If $f$ is a linear map. Show that $Df(a)=f(a)$ Suppose $f:\Bbb R^n\to \Bbb R^m$ is a linear map. Show that $Df(a)=f(a)$.
Tried using limit definition:
$$\lim\limits_{h \to 0}\frac{\Vert f(a+h)-f(a)-f(a)h\Vert}{\Vert h\Vert}$$$$=\lim\limits_{h \to 0}\frac{\Vert f(a)+f(h)-f(a)-f(a)h\Vert}{\Vert h\Vert}$$ $$=\lim\limits_{h \to 0}\frac{\Vert f(h)-f(a)h\Vert}{\Vert h\Vert}$$
Want to show this is $0$ but can't see where to go from here. Unless I misunderstand what $Df(a)=f(a)$ means.

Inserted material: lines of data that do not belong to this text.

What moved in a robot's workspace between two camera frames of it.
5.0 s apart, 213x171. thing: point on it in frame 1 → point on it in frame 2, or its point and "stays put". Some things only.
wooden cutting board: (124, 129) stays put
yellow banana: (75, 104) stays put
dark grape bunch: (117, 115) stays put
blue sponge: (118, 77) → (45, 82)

 A: Hint: Let $f(x) = Ax$. Let 
\begin{align}
\frac{\|f(a+h)-f(a)-Ah\|}{\|h\|} = \frac{\|A(a+h)-Aa-Ah\|}{\|h\|} = 0.
\end{align}
A: As @WillM. says in the comments, what you are trying to show is not true and in fact doesn't even make sense. $f(a)$ is an element of $\mathbb{R}^n$ whereas $Df(a)$ is a linear map from $\mathbb{R}^n$ to $\mathbb{R}^n$.

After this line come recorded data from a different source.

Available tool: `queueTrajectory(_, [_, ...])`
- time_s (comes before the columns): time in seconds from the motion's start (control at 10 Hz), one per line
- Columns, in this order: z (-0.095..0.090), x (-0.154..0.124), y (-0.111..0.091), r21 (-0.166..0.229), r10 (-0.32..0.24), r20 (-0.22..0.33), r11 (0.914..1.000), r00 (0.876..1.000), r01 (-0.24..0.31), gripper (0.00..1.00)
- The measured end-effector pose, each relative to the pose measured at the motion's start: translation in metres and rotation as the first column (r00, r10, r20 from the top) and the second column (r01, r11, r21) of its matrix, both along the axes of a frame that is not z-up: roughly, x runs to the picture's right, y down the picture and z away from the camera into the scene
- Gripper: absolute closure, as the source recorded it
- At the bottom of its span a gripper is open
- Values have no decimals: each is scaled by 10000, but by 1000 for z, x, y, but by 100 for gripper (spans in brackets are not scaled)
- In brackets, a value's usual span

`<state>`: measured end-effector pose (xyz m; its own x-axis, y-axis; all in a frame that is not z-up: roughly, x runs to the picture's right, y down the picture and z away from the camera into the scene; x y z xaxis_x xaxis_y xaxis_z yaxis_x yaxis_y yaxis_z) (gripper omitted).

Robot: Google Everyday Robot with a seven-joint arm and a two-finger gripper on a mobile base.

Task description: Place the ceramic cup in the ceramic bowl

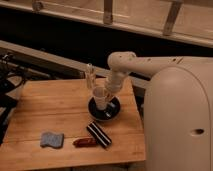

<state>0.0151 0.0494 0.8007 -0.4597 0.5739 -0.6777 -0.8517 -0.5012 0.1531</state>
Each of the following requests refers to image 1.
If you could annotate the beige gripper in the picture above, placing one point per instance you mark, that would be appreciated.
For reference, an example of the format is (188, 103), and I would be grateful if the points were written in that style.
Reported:
(113, 83)

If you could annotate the black ceramic bowl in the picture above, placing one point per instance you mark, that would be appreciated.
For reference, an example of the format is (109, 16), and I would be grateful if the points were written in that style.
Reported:
(111, 111)

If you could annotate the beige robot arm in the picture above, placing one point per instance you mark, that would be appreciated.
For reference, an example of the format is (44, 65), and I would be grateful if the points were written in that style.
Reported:
(122, 64)

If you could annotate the white ceramic cup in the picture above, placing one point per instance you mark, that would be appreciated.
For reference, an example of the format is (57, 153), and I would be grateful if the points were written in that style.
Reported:
(99, 97)

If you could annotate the blue sponge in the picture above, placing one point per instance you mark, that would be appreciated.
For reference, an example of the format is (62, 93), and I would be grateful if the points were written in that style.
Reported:
(49, 139)

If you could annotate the black white striped bar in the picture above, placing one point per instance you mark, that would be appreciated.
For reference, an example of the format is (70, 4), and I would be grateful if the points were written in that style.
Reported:
(99, 135)

What you have is the following:
If $f: \mathbb{R}^n \to \mathbb{R}^m$, then it is said to be differentiable at the point $a \in \mathbb{R}^n$ if there is a linear map $T : \mathbb{R}^n \to \mathbb{R}^m$ such that
$$
\lim_{h \to 0} \frac{|f(a+h) - f(a) - T(h)|}{|h|} = 0\qquad (h \in \mathbb{R}^n).
$$
In this case, $T$ is called the derivative of $f$ at the point $a$. It is usually denoted by $Df(a)$, so $Df(a) : \mathbb{R}^n \to \mathbb{R}^m$ is a linear map satisfying
$$
\lim_{h \to 0} \frac{|f(a+h) - f(a) - Df(a)(h)|}{|h|} = 0\qquad (h \in \mathbb{R}^n).
$$
What you actually want to show is the following:
Suppose $f : \mathbb{R}^n \to \mathbb{R}^n$ is linear and $a \in \mathbb{R}^n$. Then $f$ is differentiable at $a$ and $Df(a) = f$, so for all $x \in \mathbb{R}^n$, we have $Df(a)(x) = f(x)$.
You have the right idea, as you have used the linearity of $f$ to write $f(a+h)$ as $f(a) + f(h)$. Apply the same idea to the corrected problem and you should be okay. Good luck.